“Help Me”

Back in my freshman year, I was the new kid, again. It had been a week and I knew nobody within 300 miles of me. First day of school, I’m all by myself, as per usual, but this time it feels different. It feels wrong. But hey, it’s probably just first day nerves so I leave it alone.

“You’ll get over it. It’s just new kid jitters. You’ll make friends.”

Now a month in, I still don’t have any friends because I haven’t spoken a word outside of class. It gets harder and harder to do things because I always feel so tired and sad. I’m not in any clubs, I never hang out with anyone, I just go to school and come home.

“They don’t know what they’re missing out on. Don’t be afraid to go up to people. You’ll have friends in no time.”

Two months in, I miss a week of school because I felt so bad, I couldn’t even get out of bed. I don’t move for the whole week. By the time I do get up, I’m so weak because I’ve eaten little to nothing and was severely dehydrated.

My first words: “Mom. Dad. I need help.”

A week later, I’m diagnosed with Atypical Depression. This means I can have days that are completely normal, and then have days where emotions and even movement are unfathomable. I have no warning of when it’s going to be a bad day, so I live in fear of going numb.

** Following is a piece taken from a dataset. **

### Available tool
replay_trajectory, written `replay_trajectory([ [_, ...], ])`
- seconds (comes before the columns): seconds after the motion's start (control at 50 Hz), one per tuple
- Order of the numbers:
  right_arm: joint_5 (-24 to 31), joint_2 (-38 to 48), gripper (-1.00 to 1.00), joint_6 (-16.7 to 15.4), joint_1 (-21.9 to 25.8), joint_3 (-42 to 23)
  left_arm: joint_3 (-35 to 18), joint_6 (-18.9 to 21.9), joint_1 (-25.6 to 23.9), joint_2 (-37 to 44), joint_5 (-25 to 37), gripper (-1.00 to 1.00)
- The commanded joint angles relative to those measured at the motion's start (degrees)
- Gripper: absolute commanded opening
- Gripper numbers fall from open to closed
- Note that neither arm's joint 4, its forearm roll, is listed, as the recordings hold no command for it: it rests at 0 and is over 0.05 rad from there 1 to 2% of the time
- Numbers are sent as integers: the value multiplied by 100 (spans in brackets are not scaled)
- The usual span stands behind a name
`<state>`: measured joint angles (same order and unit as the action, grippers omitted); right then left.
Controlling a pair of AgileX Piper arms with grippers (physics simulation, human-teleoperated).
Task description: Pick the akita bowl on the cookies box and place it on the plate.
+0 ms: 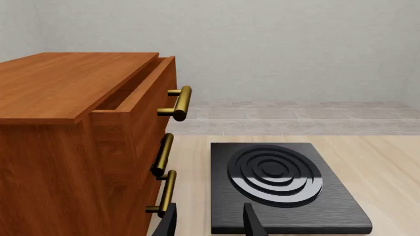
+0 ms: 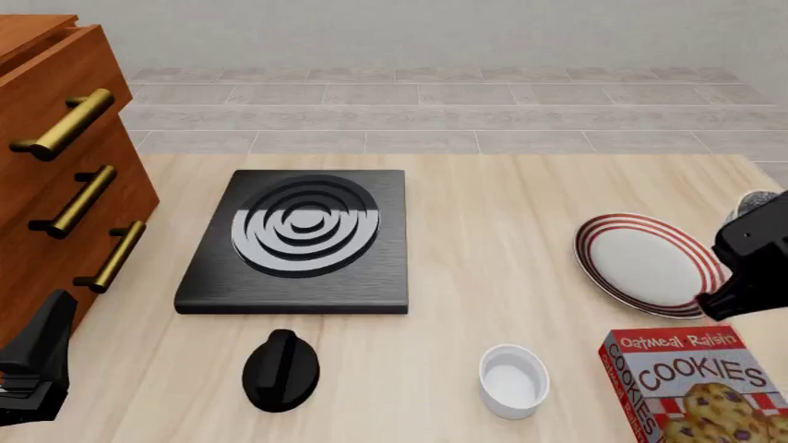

“It’ll be ok sweetie. We’ll get through this.”

A month later, I’m on antidepressants. They’re helping. I talk to people. I hang out with people at lunch. I even went on a couple of dates. I still fear my bad days, so it’s not perfect, but it’s better.

“Thank you.”

Three years later, you can barely tell I have depression. I’ll have days where I’m a bit down, and on weekends I don’t do much outside of the house, but I have friends. I have a social life. I’m participating outside of school. I seem happy.

Most people don’t see the everyday struggle, but it’s always there. I usually win and can go about my day as normal. There are days when I can’t, but I get through it. There was a girl at my school who talked about her own struggles with mental health and hearing her talk about it so openly gave me the courage to share my story. Now my friends know and they help me. They check up on me and help bring me out of my head if I’m having a rough day. Being open about it and being able to hear that other people struggle with depression too really does helps.

Don’t be afraid to talk about what you’re dealing with, and always know that there are people who care and will help. Enjoy your life and don’t hold yourself back. Never be afraid to ask for help. You are smart, brave, beautiful, kind, and you are the best you. Don’t let anything bring you down.